Stored items from a collection
====================

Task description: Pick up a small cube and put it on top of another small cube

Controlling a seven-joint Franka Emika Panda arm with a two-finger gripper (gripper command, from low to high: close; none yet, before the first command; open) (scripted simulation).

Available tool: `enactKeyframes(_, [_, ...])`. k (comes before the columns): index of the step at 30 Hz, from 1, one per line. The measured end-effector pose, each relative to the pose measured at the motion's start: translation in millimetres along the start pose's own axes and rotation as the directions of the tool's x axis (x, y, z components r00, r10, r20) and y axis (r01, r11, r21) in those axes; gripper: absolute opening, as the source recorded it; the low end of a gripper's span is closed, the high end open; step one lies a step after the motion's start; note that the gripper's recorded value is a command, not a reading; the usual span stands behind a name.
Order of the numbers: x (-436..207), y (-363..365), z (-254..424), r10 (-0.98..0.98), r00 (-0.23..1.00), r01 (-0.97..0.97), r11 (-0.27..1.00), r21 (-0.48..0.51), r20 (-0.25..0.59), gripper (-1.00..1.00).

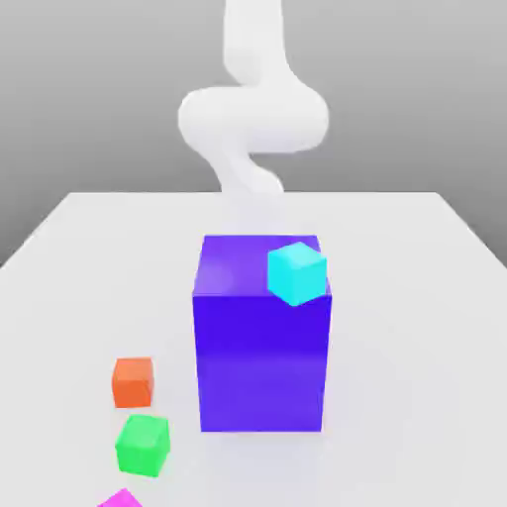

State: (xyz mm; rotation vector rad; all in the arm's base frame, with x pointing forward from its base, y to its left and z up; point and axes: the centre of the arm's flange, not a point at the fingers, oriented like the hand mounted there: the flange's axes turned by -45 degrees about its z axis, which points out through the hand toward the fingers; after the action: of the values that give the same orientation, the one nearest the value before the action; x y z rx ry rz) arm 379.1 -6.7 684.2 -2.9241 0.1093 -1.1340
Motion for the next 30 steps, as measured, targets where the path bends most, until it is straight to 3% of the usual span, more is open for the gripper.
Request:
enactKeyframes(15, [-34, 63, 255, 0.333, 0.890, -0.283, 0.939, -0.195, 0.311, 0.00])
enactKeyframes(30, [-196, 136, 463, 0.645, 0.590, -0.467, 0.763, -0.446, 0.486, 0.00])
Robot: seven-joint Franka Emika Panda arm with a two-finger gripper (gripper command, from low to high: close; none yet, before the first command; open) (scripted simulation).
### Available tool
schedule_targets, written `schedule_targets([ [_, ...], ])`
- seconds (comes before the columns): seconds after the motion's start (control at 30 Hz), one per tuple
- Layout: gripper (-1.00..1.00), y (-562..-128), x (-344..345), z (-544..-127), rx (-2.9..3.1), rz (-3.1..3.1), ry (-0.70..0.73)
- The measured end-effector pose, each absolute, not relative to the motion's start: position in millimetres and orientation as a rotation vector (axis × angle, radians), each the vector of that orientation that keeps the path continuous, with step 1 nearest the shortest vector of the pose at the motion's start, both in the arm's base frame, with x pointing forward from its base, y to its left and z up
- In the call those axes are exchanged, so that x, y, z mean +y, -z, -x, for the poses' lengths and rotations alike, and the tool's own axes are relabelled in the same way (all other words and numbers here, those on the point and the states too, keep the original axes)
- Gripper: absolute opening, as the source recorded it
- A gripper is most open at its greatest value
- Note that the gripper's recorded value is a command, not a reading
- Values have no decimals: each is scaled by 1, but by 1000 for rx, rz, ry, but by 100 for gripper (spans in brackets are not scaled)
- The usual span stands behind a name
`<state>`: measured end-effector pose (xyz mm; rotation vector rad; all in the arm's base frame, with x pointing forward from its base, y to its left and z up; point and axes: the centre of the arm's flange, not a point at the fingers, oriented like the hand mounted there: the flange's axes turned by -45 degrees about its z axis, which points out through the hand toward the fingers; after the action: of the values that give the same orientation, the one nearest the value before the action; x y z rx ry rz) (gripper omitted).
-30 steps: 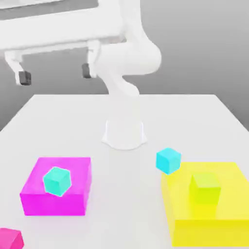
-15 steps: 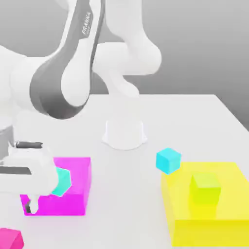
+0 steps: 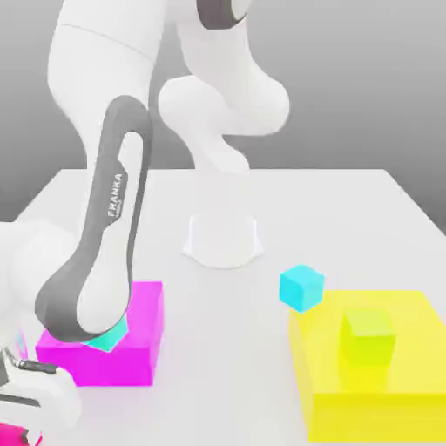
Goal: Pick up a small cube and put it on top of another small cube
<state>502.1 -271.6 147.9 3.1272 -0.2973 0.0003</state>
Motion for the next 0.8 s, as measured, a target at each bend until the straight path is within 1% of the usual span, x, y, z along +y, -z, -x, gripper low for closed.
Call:
schedule_targets([
  [0.1,-100,-189,-265,-503,-283,-3136,0],
  [0.27,-100,-224,-143,-527,51,-3229,12],
  [0.4,-100,-256,-43,-524,363,-3238,24],
  [0.5,-100,-282,35,-507,623,-3195,29],
  [0.53,-100,-292,73,-497,753,-3160,32],
  [0.6,-100,-316,147,-463,1013,-3054,28],
  [0.67,-100,-335,185,-433,1155,-2958,14],
  [0.73,-100,-326,193,-422,1189,-2919,5],
  [0.8,-100,-301,194,-420,1194,-2910,2],
])
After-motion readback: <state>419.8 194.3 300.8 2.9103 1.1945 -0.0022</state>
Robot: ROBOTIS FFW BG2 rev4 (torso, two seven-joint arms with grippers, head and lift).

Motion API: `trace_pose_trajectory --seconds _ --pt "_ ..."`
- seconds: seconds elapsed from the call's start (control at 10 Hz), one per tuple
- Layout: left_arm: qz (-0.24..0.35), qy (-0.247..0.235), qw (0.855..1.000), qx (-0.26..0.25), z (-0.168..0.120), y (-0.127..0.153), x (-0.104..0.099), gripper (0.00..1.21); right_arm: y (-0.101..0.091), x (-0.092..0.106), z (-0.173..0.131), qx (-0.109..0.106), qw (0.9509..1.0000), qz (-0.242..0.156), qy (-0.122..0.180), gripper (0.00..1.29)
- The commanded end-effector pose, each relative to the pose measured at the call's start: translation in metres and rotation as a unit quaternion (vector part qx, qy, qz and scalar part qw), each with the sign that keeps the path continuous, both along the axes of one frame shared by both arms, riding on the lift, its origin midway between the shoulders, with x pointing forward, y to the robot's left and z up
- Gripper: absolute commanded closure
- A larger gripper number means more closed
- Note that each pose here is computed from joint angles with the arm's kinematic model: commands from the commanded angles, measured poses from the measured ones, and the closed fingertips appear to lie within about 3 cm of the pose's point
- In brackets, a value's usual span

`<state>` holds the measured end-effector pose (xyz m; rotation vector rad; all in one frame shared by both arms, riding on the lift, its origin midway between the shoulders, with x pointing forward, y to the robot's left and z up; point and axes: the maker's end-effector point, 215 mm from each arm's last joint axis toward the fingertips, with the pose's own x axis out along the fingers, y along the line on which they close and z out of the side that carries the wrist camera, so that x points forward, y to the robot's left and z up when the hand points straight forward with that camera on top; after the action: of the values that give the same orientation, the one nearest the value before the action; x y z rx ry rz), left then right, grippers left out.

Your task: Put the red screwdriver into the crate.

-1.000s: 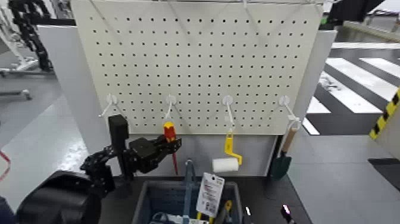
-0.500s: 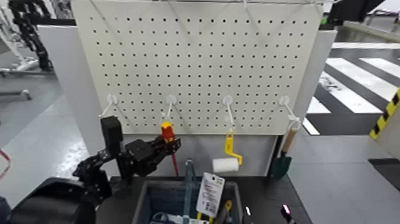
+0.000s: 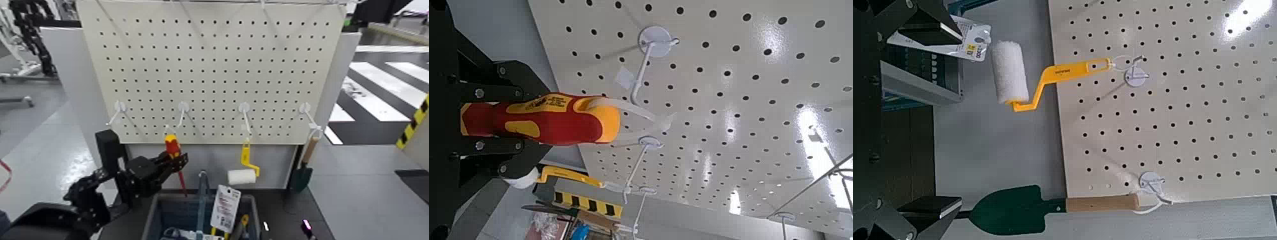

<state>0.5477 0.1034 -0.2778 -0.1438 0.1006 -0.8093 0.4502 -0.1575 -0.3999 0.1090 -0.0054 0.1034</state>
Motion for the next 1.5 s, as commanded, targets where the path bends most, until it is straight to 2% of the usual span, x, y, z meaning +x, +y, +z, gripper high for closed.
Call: trace_pose_trajectory --seconds 0.1,0.6,0.9,1.5 --pt "0.001 0.033 0.999 -0.021 -0.018 0.000 -0.017 1.17 -0.001 0.000 0.001 0.001 1.0000 -0.001 -0.001 0.16" --pt "-0.006 0.104 0.991 -0.079 -0.081 -0.008 -0.038 1.17 0.001 0.000 0.000 0.002 1.0000 0.001 0.000 0.16" --pt "-0.010 0.139 0.984 -0.114 -0.104 -0.013 -0.044 1.17 0.001 0.000 0.001 0.003 1.0000 0.002 -0.001 0.16" --pt "-0.023 0.179 0.975 -0.132 -0.122 -0.026 -0.051 1.15 0.002 0.000 0.001 0.005 1.0000 0.001 -0.001 0.16"
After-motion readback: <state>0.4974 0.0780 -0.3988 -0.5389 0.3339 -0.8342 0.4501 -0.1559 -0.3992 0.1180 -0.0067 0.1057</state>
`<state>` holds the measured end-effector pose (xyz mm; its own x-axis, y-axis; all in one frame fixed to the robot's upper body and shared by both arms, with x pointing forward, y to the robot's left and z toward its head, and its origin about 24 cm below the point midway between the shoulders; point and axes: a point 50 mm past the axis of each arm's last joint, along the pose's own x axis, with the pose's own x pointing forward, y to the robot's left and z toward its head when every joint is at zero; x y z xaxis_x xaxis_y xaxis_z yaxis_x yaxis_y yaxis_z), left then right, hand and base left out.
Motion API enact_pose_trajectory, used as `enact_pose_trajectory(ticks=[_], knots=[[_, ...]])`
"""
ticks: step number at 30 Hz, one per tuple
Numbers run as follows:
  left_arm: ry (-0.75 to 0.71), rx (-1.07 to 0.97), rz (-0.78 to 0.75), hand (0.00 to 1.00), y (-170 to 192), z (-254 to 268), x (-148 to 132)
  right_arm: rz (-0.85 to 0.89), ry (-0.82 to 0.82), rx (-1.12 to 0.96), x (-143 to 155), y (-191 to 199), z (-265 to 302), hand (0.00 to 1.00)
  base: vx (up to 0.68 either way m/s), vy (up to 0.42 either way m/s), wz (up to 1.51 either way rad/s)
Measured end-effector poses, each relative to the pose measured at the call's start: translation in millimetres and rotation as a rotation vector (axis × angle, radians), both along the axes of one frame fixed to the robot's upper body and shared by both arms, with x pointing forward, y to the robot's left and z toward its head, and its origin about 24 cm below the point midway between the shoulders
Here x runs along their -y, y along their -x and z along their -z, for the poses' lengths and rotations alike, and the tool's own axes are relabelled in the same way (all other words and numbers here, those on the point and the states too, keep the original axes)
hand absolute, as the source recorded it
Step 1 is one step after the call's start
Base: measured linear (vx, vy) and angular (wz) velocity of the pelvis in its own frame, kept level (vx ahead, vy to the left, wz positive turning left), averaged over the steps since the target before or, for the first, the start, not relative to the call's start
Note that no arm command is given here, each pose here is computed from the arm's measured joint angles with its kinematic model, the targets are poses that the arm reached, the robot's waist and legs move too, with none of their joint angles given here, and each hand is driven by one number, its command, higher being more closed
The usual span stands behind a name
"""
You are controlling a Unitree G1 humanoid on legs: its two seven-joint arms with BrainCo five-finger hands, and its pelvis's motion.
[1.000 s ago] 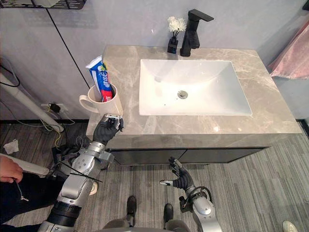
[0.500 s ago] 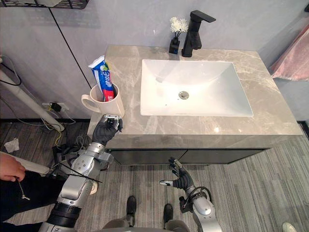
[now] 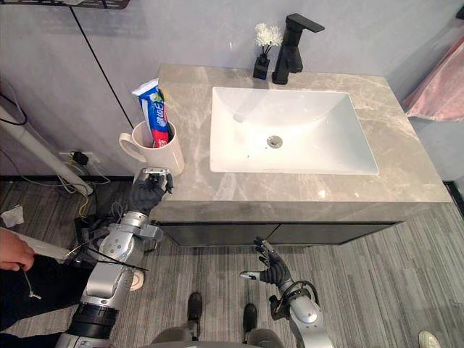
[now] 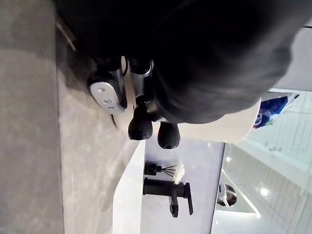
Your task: Organize washtable
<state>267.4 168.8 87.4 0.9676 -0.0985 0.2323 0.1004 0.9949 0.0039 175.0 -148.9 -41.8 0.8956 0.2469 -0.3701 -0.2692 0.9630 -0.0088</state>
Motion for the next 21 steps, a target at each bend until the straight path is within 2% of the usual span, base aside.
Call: enact_pose_trajectory(ticks=[3, 21], knots=[[0.002, 0.002, -0.029, 1.00, -0.9, -0.6, -6.4, 0.001, 0.000, -0.001, 0.2, 0.2, 0.1, 0.00, 0.00, 0.000, 0.00], [0.004, 0.006, -0.036, 1.00, -2.1, -1.8, -5.6, 0.000, 0.000, -0.001, -0.1, 0.2, 0.1, 0.00, 0.00, 0.000, 0.00]])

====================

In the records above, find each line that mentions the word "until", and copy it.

■ **SOLUTION TO THE EXERCISE**:
Motion for the next 30 steps, as measured, targets where the path bends most, until it is straight to 3% of the usual span, more is open for the gripper.
Motion for the next 0.8 s, as measured, a target at each bend until the straight path is within 1% of the usual span, x, y, z along +y, -z, -x, gripper low for closed.
Motion for the next 1.5 s, as commanded, targets where the path bends most, until it is straight to 2% of the usual span, x, y, z meaning +x, +y, +z, gripper high for closed.
Motion for the next 21 steps, a target at each bend until the straight path is within 2% of the usual span, base aside.

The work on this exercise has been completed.